**WHAT IS EXPECTED:** Each line of the material below that holds the word "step" needs to be copied.
-------- THE DATA --------
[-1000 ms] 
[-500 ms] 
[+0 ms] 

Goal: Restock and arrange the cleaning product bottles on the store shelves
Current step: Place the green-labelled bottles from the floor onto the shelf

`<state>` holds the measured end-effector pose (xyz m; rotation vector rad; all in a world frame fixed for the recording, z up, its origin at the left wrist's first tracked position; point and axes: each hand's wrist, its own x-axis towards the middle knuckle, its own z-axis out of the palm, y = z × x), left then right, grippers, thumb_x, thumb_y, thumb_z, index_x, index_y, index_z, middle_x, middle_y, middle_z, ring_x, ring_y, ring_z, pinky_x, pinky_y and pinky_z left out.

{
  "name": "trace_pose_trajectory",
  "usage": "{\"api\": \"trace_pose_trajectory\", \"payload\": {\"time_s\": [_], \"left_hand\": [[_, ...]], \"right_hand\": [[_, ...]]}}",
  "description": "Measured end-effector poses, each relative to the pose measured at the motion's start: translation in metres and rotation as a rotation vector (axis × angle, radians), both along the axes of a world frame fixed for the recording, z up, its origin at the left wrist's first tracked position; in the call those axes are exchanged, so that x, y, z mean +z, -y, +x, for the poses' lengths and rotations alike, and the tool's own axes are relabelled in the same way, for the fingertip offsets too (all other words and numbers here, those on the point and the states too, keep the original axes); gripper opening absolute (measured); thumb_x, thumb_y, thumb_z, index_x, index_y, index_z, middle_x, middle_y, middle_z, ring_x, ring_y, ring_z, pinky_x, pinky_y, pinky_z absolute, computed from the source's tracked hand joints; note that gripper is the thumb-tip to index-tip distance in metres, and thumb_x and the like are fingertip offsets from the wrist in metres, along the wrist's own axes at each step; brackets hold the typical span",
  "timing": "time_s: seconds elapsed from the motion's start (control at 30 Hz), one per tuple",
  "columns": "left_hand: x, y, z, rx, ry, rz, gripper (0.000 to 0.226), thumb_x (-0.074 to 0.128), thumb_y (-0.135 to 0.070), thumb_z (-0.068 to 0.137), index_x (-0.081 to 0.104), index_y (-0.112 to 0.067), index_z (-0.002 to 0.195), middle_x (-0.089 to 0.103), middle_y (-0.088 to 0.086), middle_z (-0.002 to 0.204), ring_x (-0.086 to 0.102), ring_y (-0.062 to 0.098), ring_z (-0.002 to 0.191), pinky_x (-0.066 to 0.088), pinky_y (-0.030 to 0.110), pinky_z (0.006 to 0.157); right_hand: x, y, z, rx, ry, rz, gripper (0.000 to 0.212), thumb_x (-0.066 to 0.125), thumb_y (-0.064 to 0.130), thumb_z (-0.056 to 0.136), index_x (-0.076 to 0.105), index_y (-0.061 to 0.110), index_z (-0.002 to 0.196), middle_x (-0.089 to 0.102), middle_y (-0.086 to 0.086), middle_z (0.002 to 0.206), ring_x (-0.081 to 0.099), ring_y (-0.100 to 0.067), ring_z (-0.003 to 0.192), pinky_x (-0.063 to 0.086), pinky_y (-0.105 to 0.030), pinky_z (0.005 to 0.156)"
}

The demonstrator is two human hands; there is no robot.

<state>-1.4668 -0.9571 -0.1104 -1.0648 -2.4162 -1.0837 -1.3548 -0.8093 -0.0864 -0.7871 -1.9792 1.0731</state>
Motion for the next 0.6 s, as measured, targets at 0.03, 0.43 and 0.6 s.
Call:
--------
**ANSWER TO THE PROBLEM:**
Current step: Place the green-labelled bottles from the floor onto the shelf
  "description": "Measured end-effector poses, each relative to the pose measured at the motion's start: translation in metres and rotation as a rotation vector (axis × angle, radians), both along the axes of a world frame fixed for the recording, z up, its origin at the left wrist's first tracked position; in the call those axes are exchanged, so that x, y, z mean +z, -y, +x, for the poses' lengths and rotations alike, and the tool's own axes are relabelled in the same way, for the fingertip offsets too (all other words and numbers here, those on the point and the states too, keep the original axes); gripper opening absolute (measured); thumb_x, thumb_y, thumb_z, index_x, index_y, index_z, middle_x, middle_y, middle_z, ring_x, ring_y, ring_z, pinky_x, pinky_y, pinky_z absolute, computed from the source's tracked hand joints; note that gripper is the thumb-tip to index-tip distance in metres, and thumb_x and the like are fingertip offsets from the wrist in metres, along the wrist's own axes at each step; brackets hold the typical span",

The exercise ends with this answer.